Le tribunal constate en particulier que l'agent n'est pas compétent pour accorder des remises pour le compte de Mercedes-Benz sans son autorisation; l'agent peut seulement accorder des remises qui sont déduites de ses propres commissions. En outre, l'agent n'achète pas les voitures à Mercedes-Benz pour ensuite les revendre à ses clients; la propriété des voitures neuves reste toujours à Mercedes-Benz. Le fait que l'agent supporte les risques du transport ne permet pas non plus de conclure que l'agent assume un quelconque risque financier, étant donné que le tribunal estime qu'il est improbable que le risque de transport intervienne. De même, l'obligation d'effectuer les dépannages tombants sous la garantie n'a pas d'influence vu que l'agent reçoit une indemnité de garantie allouée à cet effet, dont la Commission n'a pas démontré que le montant est commercialement insuffisant.

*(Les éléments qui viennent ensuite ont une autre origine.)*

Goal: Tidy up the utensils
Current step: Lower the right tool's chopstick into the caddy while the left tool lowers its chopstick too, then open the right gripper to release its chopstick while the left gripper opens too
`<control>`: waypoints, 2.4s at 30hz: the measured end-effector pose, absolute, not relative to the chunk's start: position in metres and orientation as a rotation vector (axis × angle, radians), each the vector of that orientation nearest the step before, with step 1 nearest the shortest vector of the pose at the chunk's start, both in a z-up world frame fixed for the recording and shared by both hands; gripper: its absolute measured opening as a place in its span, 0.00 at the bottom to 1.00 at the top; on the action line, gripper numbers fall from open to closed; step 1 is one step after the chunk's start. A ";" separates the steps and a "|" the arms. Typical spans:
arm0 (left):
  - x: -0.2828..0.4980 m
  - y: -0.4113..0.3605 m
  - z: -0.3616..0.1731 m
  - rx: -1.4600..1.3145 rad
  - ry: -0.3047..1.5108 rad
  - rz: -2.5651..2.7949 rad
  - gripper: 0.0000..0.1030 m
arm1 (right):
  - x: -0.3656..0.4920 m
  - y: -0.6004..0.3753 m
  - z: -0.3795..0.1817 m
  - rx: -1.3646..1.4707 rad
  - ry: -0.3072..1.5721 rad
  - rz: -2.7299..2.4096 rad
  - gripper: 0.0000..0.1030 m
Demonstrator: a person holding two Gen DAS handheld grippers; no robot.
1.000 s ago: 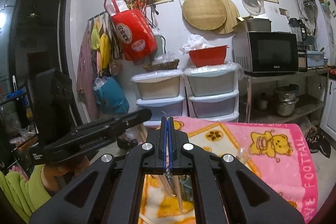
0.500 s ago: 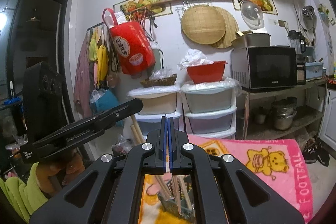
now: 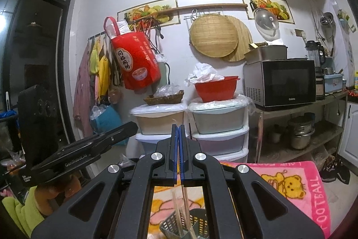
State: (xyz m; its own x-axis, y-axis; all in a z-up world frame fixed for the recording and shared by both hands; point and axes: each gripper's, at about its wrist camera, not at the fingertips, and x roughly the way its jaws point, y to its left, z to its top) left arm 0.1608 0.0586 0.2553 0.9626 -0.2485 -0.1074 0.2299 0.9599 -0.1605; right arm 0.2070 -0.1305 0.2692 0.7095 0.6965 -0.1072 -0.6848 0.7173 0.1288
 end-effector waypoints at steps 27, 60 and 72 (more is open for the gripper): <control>0.205 0.072 0.115 -0.227 0.513 -0.227 0.00 | 0.267 -0.107 0.182 0.070 0.417 0.713 0.02; 0.197 0.074 0.068 -0.239 0.644 -0.188 0.21 | 0.241 -0.116 0.137 0.031 0.585 0.669 0.37; 0.187 0.078 0.068 -0.246 0.638 -0.166 0.47 | 0.223 -0.124 0.133 0.000 0.587 0.643 0.47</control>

Arrêt du tribunal de première instance du 21 septembre 2005, EDP - Energias de Portugal/Commission, T-87/05

Cette affaire porte sur l'acquisition du contrôle commun sur GDP (le distributeur de gaz portugais traditionnel) par EDP (le producteur et distributeur d'électricité portugais) et ENI (une société d'énergie italienne). En décembre 2004, la Commission européenne a déclaré que cette concentration était incompatible avec le marché commun.

En ce qui concerne le secteur du gaz, EDP a fait observer que le Portugal disposait d'une dérogation temporaire en vertu de la deuxième directive sur le gaz; par conséquent, il n'existait aucune concurrence sur le marché du gaz portugais au moment de la décision et a fortiori aucune concurrence ne pouvait être entravée. La Commission a toutefois projeté son analyse à la date à laquelle le marché du gaz portugais allait être libéralisé. Le tribunal considère que la Commission n'a pas tenu compte des conséquences immédiates de la concentration et qu'elle ne pouvait interdire la concentration en ce qui concerne le marché du gaz. Toutefois, étant donné que la Commission a jugé à juste titre que la concentration aurait un impact négatif sur les différents marchés d'électricité en cause, le tribunal conclut que les considérants de la décision qui ne sont pas annulés suffisent à fonder son dispositif selon lequel la concentration est incompatible avec le marché commun.

Koen Baekelandt

Avocat au Barreau de Bruxelles

[1] La plupart des décisions et arrêts auxquels il est fait référence dans cette contribution sont disponibles sur les sites web du Conseil de la concurrence (http://www.mineco.fgov.be ), de la Commission européenne (http://europa.eu.int/comm/competition ), des juridictions nationales (http://www.cass.be ) et des juridictions européennes (http://curia.eu.int ).
[2] Voy. notamment la décision n° 2005-C/C-43 du 19 août 2005, NV Stora Enso Langerbrugge/NV Indaver.
[3] C.J.C.E. 24 juillet 2003, aff. C-280/00, Altmark Trans, Rec. 2003, p. I-7747.